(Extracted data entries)
####################
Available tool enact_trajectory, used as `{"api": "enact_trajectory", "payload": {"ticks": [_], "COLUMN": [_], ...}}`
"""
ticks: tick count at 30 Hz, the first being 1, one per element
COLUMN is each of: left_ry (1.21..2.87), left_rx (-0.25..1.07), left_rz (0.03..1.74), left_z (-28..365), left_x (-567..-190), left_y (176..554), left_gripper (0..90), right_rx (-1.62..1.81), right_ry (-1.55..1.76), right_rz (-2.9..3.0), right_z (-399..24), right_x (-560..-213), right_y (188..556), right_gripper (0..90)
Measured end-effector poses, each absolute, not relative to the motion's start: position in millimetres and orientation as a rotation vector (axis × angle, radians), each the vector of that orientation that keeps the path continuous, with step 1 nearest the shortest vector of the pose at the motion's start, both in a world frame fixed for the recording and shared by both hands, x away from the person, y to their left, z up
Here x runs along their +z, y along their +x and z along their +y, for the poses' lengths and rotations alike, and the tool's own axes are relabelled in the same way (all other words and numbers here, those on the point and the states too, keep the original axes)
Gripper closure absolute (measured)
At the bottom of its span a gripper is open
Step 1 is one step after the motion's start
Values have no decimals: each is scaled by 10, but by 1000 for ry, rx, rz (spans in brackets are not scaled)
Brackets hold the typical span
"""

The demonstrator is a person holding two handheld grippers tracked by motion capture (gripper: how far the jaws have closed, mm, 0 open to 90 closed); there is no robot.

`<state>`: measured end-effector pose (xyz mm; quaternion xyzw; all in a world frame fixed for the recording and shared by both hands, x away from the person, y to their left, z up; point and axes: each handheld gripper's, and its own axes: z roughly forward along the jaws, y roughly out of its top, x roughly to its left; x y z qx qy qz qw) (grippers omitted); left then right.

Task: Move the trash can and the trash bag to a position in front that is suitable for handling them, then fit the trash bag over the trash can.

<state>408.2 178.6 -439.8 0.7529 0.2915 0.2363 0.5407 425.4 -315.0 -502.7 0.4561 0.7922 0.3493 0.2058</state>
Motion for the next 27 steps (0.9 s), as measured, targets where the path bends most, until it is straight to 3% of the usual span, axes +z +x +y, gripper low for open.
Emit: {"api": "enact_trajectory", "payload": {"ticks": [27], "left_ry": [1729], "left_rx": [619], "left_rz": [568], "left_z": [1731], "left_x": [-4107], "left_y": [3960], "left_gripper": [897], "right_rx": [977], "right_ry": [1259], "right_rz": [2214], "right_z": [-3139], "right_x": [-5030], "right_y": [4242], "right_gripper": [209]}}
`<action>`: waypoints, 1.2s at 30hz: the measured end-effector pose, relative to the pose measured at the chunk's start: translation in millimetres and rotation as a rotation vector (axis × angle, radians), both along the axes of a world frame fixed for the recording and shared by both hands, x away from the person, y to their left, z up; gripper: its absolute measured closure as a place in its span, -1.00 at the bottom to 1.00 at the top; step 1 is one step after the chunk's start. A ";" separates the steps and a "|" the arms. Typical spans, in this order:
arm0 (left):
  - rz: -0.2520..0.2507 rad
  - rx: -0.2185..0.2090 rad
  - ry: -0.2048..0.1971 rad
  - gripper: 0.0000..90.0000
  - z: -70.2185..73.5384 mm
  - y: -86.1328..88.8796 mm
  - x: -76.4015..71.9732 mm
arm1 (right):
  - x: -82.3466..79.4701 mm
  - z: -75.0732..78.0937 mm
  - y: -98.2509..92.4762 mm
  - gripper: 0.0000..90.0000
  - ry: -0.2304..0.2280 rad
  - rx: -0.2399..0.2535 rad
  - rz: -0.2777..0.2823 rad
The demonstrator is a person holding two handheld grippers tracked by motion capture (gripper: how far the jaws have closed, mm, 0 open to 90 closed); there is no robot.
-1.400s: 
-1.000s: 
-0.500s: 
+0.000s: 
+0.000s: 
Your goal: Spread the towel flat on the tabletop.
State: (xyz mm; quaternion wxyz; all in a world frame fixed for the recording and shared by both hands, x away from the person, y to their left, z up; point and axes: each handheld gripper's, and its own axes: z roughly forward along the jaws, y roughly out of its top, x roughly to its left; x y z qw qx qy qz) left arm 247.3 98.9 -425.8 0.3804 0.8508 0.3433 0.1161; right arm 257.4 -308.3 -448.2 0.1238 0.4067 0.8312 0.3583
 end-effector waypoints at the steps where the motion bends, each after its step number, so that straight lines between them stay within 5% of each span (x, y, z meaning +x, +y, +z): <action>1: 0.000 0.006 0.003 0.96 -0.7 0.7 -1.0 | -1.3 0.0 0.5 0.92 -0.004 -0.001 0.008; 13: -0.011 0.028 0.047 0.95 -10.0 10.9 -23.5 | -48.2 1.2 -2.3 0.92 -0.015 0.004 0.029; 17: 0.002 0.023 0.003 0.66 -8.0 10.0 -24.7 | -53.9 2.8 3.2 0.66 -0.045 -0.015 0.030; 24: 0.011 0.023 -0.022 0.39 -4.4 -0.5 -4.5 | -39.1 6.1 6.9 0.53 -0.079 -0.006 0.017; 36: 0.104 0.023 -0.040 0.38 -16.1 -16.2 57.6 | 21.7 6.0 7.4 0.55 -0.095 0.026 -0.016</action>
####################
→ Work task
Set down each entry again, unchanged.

→ Solution for this exercise
Available tool enact_trajectory, used as `{"api": "enact_trajectory", "payload": {"ticks": [_], "COLUMN": [_], ...}}`
"""
ticks: tick count at 30 Hz, the first being 1, one per element
COLUMN is each of: left_ry (1.21..2.87), left_rx (-0.25..1.07), left_rz (0.03..1.74), left_z (-28..365), left_x (-567..-190), left_y (176..554), left_gripper (0..90), right_rx (-1.62..1.81), right_ry (-1.55..1.76), right_rz (-2.9..3.0), right_z (-399..24), right_x (-560..-213), right_y (188..556), right_gripper (0..90)
Measured end-effector poses, each absolute, not relative to the motion's start: position in millimetres and orientation as a rotation vector (axis × angle, radians), each the vector of that orientation that keeps the path continuous, with step 1 nearest the shortest vector of the pose at the motion's start, both in a world frame fixed for the recording and shared by both hands, x away from the person, y to their left, z up
Here x runs along their +z, y along their +x and z along their +y, for the poses' lengths and rotations alike, and the tool's own axes are relabelled in the same way (all other words and numbers here, those on the point and the states too, keep the original axes)
Gripper closure absolute (measured)
At the bottom of its span a gripper is open
Step 1 is one step after the motion's start
Values have no decimals: each is scaled by 10, but by 1000 for ry, rx, rz (spans in brackets are not scaled)
Brackets hold the typical span
"""

The demonstrator is a person holding two handheld grippers tracked by motion capture (gripper: how far the jaws have closed, mm, 0 open to 90 closed); there is no robot.

`<state>`: measured end-effector pose (xyz mm; quaternion xyzw; all in a world frame fixed for the recording and shared by both hands, x away from the person, y to their left, z up; point and axes: each handheld gripper's, and its own axes: z roughly forward along the jaws, y roughly out of its top, x roughly to its left; x y z qx qy qz qw) (grippers omitted); left then right.

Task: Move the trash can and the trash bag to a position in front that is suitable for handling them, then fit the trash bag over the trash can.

<state>408.2 178.6 -439.8 0.7529 0.2915 0.2363 0.5407 425.4 -315.0 -502.7 0.4561 0.7922 0.3493 0.2058</state>
Motion for the next 27 steps (0.9 s), as measured, targets where the path bends most, until it is straight to 3% of the usual span, axes +z +x +y, gripper low for open.
Emit: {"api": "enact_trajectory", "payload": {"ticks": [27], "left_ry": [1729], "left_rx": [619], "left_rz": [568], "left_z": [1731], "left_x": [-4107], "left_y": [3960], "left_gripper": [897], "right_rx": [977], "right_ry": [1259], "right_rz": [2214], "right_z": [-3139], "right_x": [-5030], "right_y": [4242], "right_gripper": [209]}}
`<action>`: waypoints, 1.2s at 30hz: the measured end-effector pose, relative to the pose measured at the chunk's start: translation in millimetres and rotation as a rotation vector (axis × angle, radians), both along the axes of a world frame fixed for the recording and shared by both hands, x away from the person, y to their left, z up; gripper: its absolute measured closure as a place in its span, -1.00 at the bottom to 1.00 at the top; step 1 is one step after the chunk's start. A ";" separates the steps and a "|" the arms. Typical spans, in this order:
arm0 (left):
  - rz: -0.2520..0.2507 rad
  - rx: -0.2185..0.2090 rad
  - ry: -0.2048..0.1971 rad
  - gripper: 0.0000..90.0000
  - z: -70.2185..73.5384 mm
  - y: -86.1328..88.8796 mm
  - x: -76.4015..71.9732 mm
arm1 (right):
  - x: -82.3466..79.4701 mm
  - z: -75.0732..78.0937 mm
  - y: -98.2509..92.4762 mm
  - gripper: 0.0000..90.0000
  - ry: -0.2304..0.2280 rad
  - rx: -0.2399..0.2535 rad
  - rz: -0.2777..0.2823 rad
The demonstrator is a person holding two handheld grippers tracked by motion capture (gripper: how far the jaws have closed, mm, 0 open to 90 closed); there is no robot.
-1.400s: 
-1.000s: 
-0.500s: 
+0.000s: 
+0.000s: 
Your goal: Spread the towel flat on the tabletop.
State: (xyz mm; quaternion wxyz; all in a world frame fixed for the recording and shared by both hands, x away from the person, y to their left, z up; point and axes: each handheld gripper's, and its own axes: z roughly forward along the jaws, y roughly out of its top, x roughly to its left; x y z qw qx qy qz) left arm 247.3 98.9 -425.8 0.3804 0.8508 0.3433 0.1161; right arm 257.4 -308.3 -448.2 0.1238 0.4067 0.8312 0.3583
 end-effector waypoints at the steps where the motion bends, each after its step number, so that straight lines between them stay within 5% of each span (x, y, z meaning +x, +y, +z): <action>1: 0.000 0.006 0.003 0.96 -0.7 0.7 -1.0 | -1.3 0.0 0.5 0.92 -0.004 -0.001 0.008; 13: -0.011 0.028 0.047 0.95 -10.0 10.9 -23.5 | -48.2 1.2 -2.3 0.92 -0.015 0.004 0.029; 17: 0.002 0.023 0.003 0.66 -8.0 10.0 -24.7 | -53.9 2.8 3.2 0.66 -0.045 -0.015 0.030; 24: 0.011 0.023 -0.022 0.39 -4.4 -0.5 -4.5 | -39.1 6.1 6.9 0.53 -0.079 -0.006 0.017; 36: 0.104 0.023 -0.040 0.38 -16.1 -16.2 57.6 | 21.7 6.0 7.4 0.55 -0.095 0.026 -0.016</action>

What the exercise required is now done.